Raved about by jazzers, hip-hop artists and high fashion houses alike, the septuagenarian maestro’s resurgence is a long way from his all-but-ignored 1972 debut, copies of which now sell for thousands of dollars

It’s a rainy summer afternoon in Rio de Janeiro and Arthur Verocai is experiencing technical difficulties. The 76-year-old Brazilian maestro is on the phone with his production staff. By the end of the day, he has to print, sign and send a document to Louis Vuitton, which hired him to score its latest show. Only then will he get paid. The courier is already en route. But the printer is not working. And Verocai, tense, can’t find a pen. “I hate these bureaucracies,” he says, as he paces his spacious apartment in the city’s south zone.

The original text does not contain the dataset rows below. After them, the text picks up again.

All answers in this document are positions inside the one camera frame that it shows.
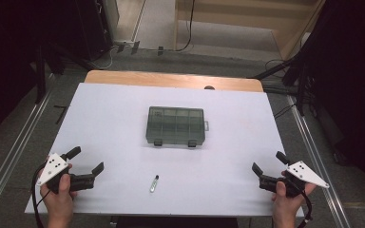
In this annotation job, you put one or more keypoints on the black cabinet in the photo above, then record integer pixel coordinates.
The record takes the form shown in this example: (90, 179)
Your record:
(95, 25)

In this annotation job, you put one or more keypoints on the black stand leg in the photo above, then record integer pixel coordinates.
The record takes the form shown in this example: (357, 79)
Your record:
(275, 68)
(40, 76)

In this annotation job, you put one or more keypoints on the small white marker pen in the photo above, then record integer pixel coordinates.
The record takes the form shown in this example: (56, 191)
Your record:
(154, 185)

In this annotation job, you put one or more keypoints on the black curtain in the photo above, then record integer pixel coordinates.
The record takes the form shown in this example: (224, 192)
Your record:
(6, 63)
(351, 79)

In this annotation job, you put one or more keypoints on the light wooden platform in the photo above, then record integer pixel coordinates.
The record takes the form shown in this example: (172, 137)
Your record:
(234, 19)

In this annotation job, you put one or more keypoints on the white table cover sheet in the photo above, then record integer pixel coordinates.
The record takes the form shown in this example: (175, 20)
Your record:
(114, 126)

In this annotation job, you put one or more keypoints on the aluminium floor rail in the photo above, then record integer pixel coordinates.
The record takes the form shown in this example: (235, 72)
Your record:
(12, 158)
(313, 158)

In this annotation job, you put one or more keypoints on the person's right hand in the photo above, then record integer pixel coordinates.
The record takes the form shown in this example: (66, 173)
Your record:
(286, 205)

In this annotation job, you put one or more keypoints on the person's left hand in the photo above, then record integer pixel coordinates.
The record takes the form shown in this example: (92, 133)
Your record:
(59, 202)

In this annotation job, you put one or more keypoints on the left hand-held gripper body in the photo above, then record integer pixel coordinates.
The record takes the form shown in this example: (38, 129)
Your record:
(53, 167)

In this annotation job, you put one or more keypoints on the translucent grey compartment box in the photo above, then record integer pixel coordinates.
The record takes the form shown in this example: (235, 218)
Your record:
(175, 125)

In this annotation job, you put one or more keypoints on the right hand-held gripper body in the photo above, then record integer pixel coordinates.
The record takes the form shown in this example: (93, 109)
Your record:
(305, 174)

When the printer finally complies and the document is handed off, Verocai scratches his grey moustache, flops his tall, skinny body on the living room sofa, picks up his guitar and tells the photographer: “I swear I don’t understand why you want to take my picture. I am not that important.” A picture on the wall of his living room tells a different story. It’s a poster from a Verocai concert in Los Angeles, in March 2009, backed by a 30-piece orchestra, with guests such as drummer Ivan “Mamao” Conti, the late keyboardist José Bertrami (both from the samba jazz fusion group Azymuth) and the percussionist Airto Moreira, and supporting DJ set by Madlib. “That was one of the best shows LA has ever seen,” the producer Cut Chemist told NPR.